Prospects for biological control of cattle fever ticks by natural enemies along the Texas-Mexico border
International Conference on Medical Parasitology and Zoology
October 17-19, 2016 Houston, USA

Nirbhay Kumar Singh, John A Goolsby and A A Perez de Leon

United States Department of Agriculture-Agricultural Research Service, USA

Scientific Tracks Abstracts: J Bacteriol Parasitol

Abstract:

Cattle fever ticks (CFT), Rhipicephalus microplus and Rhipicephalus annulatus are vectors of babesiosis which can be lethal to cattle and causes significant production losses. These ticks are not native to the U.S. and have been eradicated but are endemic to Mexico and continue to re-invade the U.S. along the Texas-Mexico border. Resistance to acaricides, presence of wildlife hosts such as nilgai antelope and white tailed deer along with exotic vegetation along the international border that favors survival of cattle fever ticks are challenging the continued success of the cattle fever tick eradication program. Classical biological control uses naturally occurring species of living organisms as antagonists to reduce pest populations. Augmenting populations of existing antagonists or importing exotic antagonists to reduce the density of a pest population is required to achieve this goal. For the control of cattle ticks, candidate methods include ants, predatory mites, chickens, parasitoid wasp, Bacillus thuringiensis, entomopathogenic nematodes and oxpeckers. Biological control using specialist parasitoids, predators and/or nematodes from the native ranges of CFT is not a standalone strategy but could complement existing strategies such as acaricides and vaccines in the transboundary region between Mexico and Texas. It could thus reduce invasion pressure from Mexico and may be the only method for CFT control on wild hosts such as white tailed deer and exotic nilgai, which have become important for the spread ticks in the region. Work is in progress on means to discover and evaluate natural enemies of CFT needed to investigate the potential for classical biological control.
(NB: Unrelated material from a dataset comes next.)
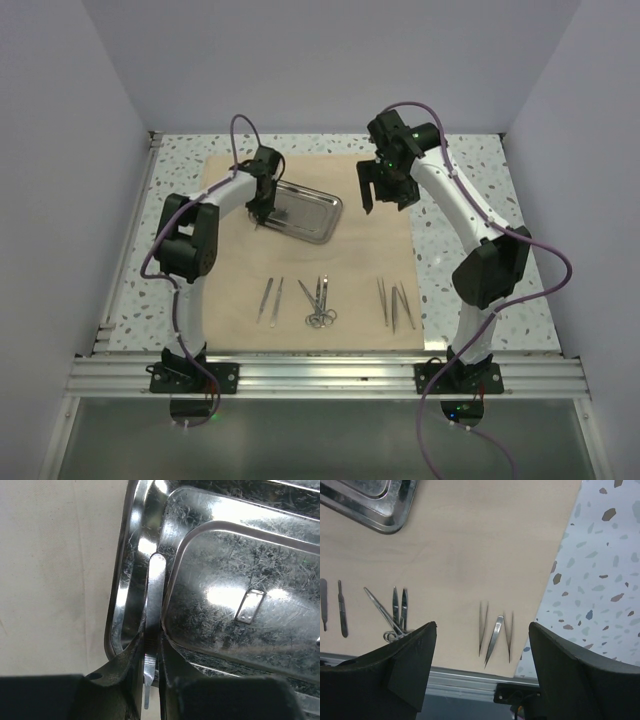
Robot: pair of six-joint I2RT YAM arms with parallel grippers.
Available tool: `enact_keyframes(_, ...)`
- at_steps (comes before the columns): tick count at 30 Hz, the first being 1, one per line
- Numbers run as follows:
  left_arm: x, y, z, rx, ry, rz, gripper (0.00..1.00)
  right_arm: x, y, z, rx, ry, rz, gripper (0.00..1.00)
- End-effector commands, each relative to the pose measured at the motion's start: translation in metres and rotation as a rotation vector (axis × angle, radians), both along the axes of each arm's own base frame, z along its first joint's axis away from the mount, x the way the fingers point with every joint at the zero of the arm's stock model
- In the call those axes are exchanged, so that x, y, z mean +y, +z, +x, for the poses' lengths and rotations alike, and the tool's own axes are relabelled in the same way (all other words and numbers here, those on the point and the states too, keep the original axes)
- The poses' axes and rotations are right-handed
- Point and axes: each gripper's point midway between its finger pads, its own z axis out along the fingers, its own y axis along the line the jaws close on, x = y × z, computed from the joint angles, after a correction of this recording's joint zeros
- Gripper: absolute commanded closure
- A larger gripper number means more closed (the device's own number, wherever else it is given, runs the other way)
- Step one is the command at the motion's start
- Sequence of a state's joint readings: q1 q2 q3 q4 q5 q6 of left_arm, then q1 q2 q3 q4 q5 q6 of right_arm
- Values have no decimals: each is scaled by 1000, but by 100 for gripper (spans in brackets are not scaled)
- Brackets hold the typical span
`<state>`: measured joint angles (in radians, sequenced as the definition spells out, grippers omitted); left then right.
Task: Open and lay out the surgical kit
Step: Pick up the medical item from the container, then place the medical item in the surgical kit.
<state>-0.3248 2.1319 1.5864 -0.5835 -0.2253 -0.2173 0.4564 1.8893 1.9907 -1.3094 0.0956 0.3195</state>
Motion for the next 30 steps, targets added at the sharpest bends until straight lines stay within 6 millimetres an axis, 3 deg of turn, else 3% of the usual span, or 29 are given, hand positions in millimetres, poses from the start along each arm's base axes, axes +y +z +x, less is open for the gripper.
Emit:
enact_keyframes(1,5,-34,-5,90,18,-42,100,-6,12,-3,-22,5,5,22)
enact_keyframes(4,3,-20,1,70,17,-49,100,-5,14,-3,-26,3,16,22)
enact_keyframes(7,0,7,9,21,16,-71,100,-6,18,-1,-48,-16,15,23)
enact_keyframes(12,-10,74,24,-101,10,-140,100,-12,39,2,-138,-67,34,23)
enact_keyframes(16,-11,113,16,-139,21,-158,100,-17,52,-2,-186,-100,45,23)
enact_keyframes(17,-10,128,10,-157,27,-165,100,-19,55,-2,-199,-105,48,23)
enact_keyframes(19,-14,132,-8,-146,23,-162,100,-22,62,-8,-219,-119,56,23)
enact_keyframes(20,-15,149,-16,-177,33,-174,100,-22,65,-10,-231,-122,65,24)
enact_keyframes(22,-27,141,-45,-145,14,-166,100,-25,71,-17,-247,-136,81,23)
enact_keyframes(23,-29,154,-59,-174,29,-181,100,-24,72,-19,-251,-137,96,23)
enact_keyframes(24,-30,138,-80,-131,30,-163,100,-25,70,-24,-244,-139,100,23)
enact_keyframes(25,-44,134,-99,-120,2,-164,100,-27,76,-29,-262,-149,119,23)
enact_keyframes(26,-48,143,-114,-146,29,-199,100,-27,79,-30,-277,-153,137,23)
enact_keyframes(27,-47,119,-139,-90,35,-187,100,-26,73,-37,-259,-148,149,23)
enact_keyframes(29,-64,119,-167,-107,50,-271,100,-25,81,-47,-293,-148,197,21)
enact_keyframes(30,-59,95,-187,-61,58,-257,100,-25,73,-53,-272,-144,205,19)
These methods must be able to detect parasitism and predation on all life stages (eggs, larvae, nymphs, adults) of CFT, both on and off the host animal. Here we discuss the challenges in identification of candidate biological control agents and develop methods to be used in foreign exploration in the native ranges of CFT.

Biography :

Nirbhay Kumar Singh is an Assistant Professor, Veterinary Parasitology, GADVASU, Ludhiana and he has completed his PhD in 2012. He is currently a Visiting Scientist to USDA-ARS, Cattle Fever Tick Research Laboratory, Edinburg, TX under the Raman Post Doctoral Fellowship by University Grants Commission, New Delhi, India. He has contributed significantly in the areas of acaricide resistance status and its underlying biochemical and molecular mechanisms and development of herbal acaricide. Besides 34 accession numbers obtained from Genbank, NCBI, he has published 103 research articles in national and international journals, 33 extension articles, authored one book along with 10 laboratory manuals.